Untuk itu KemenKopUKM sedang berupaya mendorong skema pembiayaan bagi UMKM dengan skema credit scoring sehingga memungkinkan pelaku usaha khususnya sektor mikro untuk mendapat kemudahan akses pembiayaan. Dengan skema ini, lembaga perbankan tidak harus meminta jaminan tetapi hanya perlu membaca data rekam jejak kinerja usahanya.
“Kami menggunakan metode ini dan sudah kami uji cobakan. Ternyata banyak UMKM atau sekitar 70 persen layak menerima kredit, selama ini mereka tidak terjangkau karena sebagian besar perbankan hanya menggunakan data history kredit,” kata Menteri Teten.

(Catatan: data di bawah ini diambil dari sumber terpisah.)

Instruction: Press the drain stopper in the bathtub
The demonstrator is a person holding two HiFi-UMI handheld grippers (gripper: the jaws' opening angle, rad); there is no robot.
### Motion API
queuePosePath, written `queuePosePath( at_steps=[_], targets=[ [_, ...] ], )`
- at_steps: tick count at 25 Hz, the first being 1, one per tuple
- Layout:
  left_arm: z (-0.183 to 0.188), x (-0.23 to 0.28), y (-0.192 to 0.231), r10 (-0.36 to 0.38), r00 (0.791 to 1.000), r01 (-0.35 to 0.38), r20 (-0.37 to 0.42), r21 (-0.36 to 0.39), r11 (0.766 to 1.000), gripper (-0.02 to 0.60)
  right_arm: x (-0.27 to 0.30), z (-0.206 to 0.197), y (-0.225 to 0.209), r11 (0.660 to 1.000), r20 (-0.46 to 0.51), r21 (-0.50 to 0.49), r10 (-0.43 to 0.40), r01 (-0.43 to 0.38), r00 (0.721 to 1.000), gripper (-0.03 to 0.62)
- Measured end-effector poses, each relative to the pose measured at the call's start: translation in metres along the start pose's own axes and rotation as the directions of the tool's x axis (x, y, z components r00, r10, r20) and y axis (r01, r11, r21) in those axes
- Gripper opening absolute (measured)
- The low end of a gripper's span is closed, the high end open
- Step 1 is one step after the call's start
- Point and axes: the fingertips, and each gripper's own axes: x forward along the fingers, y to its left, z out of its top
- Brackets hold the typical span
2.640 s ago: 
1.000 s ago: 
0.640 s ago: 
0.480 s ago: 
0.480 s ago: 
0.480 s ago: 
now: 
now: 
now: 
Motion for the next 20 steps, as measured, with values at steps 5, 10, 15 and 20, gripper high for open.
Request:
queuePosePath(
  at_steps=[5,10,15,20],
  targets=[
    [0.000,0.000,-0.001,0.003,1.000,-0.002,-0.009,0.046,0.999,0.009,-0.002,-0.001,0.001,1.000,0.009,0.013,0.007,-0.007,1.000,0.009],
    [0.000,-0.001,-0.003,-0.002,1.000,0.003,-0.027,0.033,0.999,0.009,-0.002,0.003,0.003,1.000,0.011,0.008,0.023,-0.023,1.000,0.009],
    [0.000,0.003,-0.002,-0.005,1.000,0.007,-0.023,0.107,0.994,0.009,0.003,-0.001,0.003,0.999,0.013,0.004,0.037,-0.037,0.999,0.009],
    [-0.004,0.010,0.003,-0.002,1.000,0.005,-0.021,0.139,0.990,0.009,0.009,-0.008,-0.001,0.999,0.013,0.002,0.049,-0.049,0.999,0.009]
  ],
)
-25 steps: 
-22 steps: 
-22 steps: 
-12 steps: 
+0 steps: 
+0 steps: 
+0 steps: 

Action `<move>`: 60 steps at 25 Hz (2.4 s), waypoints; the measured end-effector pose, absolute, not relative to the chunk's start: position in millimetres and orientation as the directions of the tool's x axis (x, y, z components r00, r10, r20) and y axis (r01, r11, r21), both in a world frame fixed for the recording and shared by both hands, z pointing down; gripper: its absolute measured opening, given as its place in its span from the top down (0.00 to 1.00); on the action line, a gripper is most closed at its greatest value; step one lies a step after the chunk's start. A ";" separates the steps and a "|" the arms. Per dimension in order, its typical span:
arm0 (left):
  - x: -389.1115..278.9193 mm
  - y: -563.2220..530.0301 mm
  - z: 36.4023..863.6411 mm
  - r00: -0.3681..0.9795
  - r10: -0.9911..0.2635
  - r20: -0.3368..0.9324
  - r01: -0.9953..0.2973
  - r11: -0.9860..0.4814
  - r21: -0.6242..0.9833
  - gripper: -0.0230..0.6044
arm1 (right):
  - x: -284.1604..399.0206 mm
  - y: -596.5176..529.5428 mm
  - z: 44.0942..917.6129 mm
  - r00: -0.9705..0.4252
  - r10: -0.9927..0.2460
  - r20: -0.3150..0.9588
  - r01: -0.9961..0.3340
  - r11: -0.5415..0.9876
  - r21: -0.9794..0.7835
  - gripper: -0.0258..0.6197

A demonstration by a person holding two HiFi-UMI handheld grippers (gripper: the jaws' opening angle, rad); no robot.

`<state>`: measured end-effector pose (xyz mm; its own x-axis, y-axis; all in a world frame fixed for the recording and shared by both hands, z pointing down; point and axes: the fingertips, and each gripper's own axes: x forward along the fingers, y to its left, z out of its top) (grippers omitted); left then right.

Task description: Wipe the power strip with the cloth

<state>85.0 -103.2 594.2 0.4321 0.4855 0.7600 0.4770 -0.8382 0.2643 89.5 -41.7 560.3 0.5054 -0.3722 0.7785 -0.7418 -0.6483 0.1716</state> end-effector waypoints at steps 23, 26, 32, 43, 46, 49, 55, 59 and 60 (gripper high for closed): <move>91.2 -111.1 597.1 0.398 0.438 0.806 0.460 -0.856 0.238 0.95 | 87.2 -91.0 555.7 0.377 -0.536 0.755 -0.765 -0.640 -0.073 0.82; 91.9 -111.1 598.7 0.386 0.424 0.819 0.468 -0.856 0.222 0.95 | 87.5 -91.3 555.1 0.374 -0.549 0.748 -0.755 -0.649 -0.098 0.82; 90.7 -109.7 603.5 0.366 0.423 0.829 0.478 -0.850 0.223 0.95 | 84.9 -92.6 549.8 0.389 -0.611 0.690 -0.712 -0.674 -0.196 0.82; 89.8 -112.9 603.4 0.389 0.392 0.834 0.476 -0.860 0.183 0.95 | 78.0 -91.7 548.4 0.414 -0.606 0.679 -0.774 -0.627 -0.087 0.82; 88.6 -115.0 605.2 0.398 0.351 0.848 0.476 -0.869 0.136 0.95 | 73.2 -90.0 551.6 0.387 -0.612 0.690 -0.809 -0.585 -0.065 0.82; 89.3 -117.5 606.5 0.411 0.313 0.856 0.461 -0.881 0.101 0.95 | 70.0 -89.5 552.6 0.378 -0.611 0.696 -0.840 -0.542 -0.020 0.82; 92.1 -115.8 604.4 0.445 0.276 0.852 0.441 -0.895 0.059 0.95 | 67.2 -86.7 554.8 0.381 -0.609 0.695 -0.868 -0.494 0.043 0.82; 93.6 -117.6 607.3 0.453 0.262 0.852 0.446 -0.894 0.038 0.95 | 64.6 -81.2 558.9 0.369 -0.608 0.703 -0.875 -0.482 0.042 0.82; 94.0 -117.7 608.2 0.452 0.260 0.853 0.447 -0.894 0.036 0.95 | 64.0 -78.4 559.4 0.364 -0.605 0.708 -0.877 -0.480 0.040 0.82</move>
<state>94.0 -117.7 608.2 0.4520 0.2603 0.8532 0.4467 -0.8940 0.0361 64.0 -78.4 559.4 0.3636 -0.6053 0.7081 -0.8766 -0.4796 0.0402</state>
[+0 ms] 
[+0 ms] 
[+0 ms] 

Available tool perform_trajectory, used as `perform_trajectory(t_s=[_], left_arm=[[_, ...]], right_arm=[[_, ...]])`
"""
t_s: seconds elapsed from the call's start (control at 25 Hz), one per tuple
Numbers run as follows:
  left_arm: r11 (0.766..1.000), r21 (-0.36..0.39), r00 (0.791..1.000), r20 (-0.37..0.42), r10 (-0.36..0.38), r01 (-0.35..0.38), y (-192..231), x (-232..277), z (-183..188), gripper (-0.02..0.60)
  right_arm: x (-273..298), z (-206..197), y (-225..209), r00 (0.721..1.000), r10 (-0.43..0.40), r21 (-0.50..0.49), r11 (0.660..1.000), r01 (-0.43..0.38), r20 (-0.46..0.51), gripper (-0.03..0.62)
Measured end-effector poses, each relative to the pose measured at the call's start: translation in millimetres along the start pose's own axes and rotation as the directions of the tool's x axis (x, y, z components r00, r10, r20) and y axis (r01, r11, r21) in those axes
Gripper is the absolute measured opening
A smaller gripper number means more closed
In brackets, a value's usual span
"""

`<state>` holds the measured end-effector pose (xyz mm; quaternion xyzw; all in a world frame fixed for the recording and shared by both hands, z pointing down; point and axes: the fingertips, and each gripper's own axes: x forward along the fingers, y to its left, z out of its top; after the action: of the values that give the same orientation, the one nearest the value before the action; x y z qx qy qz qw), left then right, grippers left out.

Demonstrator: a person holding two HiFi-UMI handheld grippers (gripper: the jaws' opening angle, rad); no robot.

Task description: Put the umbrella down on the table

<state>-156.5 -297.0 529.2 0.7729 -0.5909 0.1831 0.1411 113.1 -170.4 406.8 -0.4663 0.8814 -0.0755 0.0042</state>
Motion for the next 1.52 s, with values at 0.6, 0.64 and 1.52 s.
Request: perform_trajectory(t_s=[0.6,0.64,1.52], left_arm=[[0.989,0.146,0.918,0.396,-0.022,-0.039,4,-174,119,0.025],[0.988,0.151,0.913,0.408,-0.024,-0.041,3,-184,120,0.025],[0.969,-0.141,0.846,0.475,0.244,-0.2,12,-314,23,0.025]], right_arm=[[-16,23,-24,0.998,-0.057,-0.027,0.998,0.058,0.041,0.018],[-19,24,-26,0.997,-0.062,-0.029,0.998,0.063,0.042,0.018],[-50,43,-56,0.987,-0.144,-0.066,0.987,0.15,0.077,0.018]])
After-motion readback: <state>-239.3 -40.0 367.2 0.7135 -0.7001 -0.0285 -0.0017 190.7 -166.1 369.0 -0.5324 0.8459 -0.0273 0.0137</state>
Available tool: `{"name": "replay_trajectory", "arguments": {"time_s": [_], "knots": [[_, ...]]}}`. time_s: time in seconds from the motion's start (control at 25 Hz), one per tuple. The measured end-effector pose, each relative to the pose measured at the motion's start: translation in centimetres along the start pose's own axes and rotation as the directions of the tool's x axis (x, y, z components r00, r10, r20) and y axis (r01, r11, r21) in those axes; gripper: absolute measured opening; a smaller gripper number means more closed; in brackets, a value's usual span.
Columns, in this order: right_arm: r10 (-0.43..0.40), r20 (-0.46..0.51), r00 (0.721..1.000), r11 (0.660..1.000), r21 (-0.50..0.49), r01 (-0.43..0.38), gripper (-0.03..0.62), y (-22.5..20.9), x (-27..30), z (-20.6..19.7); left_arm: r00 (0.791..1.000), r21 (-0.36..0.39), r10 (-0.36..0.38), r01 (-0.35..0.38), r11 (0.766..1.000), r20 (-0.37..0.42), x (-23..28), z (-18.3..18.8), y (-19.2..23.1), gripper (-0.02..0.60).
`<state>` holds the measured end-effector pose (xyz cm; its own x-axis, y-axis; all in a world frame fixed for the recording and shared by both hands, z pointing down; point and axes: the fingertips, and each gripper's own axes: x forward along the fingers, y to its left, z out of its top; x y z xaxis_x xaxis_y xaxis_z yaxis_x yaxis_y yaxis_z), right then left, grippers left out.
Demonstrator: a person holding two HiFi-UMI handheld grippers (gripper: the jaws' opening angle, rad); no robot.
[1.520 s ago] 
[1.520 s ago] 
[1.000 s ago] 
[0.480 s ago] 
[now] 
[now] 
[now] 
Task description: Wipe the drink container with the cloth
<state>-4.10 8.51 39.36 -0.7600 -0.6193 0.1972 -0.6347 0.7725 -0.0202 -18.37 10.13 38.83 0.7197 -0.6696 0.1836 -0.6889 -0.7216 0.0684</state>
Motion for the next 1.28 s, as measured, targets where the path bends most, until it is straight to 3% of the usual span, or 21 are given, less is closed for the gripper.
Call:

KemenKopUKM sedang menjalin kolaborasi dengan venture capital, aggregator, hingga securities crowd funding (SCF) untuk memudahkan akses pembiayaan dan pendampingan bagi UMKM. Dengan strategi ini diharapkan semakin memperbesar peluang UMKM untuk bisa naik kelas dan berkembang. UMKM bisa mendapatkan akses pembiayaan hingga mencapai Rp10 miliar melalui skema ini.
“Kami juga bekerja sama dengan BEI (Bursa Efek Indonesia) untuk mempercepat UMKM yang sudah memiliki aset 50 miliar untuk go public atau mendapatkan pembiayaan yang lebih murah dari bursa,” ucap Menteri Teten.
Sementara itu dari sisi peningkatan daya saing UMKM, KemenKopUKM juga sedang membangun rumah produksi bersama (RPB) di berbagai daerah untuk mewadahi UMKM agar bisa menciptakan produk yang lebih baik dan terstandardisasi. Dengan produk yang terstandardisasi, peluang UMKM untuk bermitra dengan industri sebagai bagian dari rantai pasok.
Menteri Teten berharap melalui program Pertamina UMK Academy 2024 dapat terdukung pertumbuhan dan perbaikan ekosistem pembiayaan bagi UMKM. Teten juga berharap program tersebut dapat mengakselerasi pelaku usaha untuk naik kelas dan berdaya saing tinggi.